### What to produce
Every line below that includes the word "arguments" needs to be copied.

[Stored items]

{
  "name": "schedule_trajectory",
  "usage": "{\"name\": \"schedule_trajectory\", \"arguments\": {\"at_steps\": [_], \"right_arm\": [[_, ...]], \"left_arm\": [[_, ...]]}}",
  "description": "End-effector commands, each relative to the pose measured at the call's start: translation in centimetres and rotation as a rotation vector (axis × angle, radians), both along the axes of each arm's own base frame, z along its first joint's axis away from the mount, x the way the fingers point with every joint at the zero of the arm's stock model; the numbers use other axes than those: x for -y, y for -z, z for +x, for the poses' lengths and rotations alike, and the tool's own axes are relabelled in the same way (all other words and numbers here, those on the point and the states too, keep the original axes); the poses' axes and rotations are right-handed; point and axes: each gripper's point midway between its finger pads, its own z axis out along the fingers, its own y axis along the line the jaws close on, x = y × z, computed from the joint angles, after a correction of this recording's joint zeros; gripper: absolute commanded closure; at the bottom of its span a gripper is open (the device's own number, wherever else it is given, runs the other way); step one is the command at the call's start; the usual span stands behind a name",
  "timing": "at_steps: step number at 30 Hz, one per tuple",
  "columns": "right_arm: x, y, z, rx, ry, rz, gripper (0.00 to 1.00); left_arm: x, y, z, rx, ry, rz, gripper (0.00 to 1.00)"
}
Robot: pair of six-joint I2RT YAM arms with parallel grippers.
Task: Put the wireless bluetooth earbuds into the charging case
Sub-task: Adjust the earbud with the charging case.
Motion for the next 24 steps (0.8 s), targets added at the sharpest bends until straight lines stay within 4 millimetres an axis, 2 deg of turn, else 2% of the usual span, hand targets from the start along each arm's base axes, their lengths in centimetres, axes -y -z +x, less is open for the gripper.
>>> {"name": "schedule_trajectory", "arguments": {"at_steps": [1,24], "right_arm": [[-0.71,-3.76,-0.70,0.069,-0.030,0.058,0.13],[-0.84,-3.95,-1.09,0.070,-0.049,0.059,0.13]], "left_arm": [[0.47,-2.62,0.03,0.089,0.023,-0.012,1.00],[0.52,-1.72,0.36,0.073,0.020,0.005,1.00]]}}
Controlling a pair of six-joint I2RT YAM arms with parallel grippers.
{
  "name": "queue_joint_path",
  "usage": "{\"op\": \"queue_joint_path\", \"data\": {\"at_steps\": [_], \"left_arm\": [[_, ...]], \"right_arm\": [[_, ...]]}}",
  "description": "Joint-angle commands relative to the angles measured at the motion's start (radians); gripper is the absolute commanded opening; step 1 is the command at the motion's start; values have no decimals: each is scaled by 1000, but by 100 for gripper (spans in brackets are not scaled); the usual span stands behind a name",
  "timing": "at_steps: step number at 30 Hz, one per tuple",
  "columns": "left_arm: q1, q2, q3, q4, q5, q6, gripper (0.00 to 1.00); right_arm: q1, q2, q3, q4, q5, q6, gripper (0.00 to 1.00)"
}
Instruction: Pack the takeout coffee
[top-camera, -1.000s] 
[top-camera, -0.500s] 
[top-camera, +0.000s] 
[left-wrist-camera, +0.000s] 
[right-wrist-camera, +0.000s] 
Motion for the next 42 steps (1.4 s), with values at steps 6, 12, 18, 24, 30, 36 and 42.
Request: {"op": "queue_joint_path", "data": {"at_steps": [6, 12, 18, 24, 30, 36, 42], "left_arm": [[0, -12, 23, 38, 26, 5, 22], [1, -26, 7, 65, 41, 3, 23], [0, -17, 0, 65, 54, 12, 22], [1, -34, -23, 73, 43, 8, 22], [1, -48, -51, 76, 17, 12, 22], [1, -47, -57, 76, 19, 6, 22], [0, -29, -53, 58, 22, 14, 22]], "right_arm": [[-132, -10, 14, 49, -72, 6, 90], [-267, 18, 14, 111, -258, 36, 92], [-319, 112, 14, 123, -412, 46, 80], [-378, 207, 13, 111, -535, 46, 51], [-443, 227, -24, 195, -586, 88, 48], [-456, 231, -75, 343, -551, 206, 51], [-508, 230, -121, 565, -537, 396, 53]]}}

### Reply
  "usage": "{\"name\": \"schedule_trajectory\", \"arguments\": {\"at_steps\": [_], \"right_arm\": [[_, ...]], \"left_arm\": [[_, ...]]}}",
>>> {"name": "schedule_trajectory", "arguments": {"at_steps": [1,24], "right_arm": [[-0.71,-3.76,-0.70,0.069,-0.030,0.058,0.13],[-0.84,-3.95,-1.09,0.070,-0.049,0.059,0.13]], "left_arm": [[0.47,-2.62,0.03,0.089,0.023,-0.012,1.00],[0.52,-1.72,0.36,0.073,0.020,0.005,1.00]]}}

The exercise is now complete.